Every line in the material below that includes "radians" should be copied.

##### GIVEN ENTRIES

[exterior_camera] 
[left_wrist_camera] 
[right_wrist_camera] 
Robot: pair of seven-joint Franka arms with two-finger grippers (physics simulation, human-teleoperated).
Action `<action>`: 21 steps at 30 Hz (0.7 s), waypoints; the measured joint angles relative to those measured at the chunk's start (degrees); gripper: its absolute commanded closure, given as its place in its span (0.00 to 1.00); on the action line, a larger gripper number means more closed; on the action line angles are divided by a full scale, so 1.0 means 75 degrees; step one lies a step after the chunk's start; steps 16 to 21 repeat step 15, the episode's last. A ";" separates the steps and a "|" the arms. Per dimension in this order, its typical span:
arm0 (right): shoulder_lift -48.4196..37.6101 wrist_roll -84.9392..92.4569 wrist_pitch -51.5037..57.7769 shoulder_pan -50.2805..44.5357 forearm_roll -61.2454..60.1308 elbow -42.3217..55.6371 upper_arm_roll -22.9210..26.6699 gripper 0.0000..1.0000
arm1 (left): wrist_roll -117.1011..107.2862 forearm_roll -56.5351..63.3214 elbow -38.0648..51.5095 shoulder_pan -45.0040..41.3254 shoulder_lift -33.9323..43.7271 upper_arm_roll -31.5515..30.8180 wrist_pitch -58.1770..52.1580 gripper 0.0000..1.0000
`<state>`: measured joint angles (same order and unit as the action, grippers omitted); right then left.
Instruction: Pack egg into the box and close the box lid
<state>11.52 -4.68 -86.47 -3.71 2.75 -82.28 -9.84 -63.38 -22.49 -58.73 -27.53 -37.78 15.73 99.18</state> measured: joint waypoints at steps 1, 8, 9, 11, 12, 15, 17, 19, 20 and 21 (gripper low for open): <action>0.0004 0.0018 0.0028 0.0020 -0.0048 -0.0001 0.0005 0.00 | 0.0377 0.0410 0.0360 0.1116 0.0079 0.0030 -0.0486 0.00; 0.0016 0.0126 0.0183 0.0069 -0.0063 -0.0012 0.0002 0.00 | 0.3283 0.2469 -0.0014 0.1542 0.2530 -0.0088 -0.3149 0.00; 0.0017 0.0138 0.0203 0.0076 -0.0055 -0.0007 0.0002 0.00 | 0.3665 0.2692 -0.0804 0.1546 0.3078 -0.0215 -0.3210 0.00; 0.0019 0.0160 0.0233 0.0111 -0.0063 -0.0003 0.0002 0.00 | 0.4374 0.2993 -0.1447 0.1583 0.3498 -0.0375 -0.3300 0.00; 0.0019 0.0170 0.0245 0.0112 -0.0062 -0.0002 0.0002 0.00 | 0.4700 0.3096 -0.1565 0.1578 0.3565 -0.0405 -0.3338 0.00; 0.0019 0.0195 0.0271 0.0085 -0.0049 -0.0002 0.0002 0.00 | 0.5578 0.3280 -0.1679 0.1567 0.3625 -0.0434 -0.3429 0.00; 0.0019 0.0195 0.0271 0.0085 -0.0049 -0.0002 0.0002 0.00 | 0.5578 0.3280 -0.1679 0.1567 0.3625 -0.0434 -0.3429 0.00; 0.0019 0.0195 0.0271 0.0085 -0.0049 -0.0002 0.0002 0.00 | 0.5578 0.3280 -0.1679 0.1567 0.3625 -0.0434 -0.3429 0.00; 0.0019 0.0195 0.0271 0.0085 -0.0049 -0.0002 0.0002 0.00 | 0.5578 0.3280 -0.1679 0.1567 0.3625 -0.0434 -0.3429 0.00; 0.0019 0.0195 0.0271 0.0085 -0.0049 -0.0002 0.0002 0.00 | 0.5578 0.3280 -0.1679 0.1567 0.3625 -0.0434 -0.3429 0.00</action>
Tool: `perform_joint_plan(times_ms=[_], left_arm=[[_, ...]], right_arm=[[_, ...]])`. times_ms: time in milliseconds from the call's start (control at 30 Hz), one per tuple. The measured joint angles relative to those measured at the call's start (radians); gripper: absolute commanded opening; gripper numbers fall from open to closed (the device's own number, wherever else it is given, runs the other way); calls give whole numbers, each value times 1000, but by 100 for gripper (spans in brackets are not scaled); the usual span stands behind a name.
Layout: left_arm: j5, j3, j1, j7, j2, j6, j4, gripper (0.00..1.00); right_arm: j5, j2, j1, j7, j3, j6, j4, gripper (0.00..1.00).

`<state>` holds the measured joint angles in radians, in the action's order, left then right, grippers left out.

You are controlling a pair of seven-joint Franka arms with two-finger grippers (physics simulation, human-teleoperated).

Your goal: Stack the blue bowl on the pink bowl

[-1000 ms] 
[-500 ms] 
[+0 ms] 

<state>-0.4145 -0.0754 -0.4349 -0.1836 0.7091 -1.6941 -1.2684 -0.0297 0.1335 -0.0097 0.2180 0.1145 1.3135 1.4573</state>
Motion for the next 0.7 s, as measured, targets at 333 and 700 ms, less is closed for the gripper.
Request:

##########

# [ANSWER SECTION]
Tool: `perform_joint_plan(times_ms=[_], left_arm=[[_, ...]], right_arm=[[_, ...]])`. times_ms: time in milliseconds from the call's start (control at 30 Hz), one per tuple. The measured joint angles relative to those measured at the call's start (radians); gripper: absolute commanded opening; gripper numbers fall from open to closed (the device's own number, wherever else it is given, runs the other way); calls give whole numbers, each value times 1000, but by 100 for gripper (spans in brackets are not scaled); the usual span stands behind a name.
`<state>` holds the measured joint angles in radians, in the action's order, left then right, grippers left out.

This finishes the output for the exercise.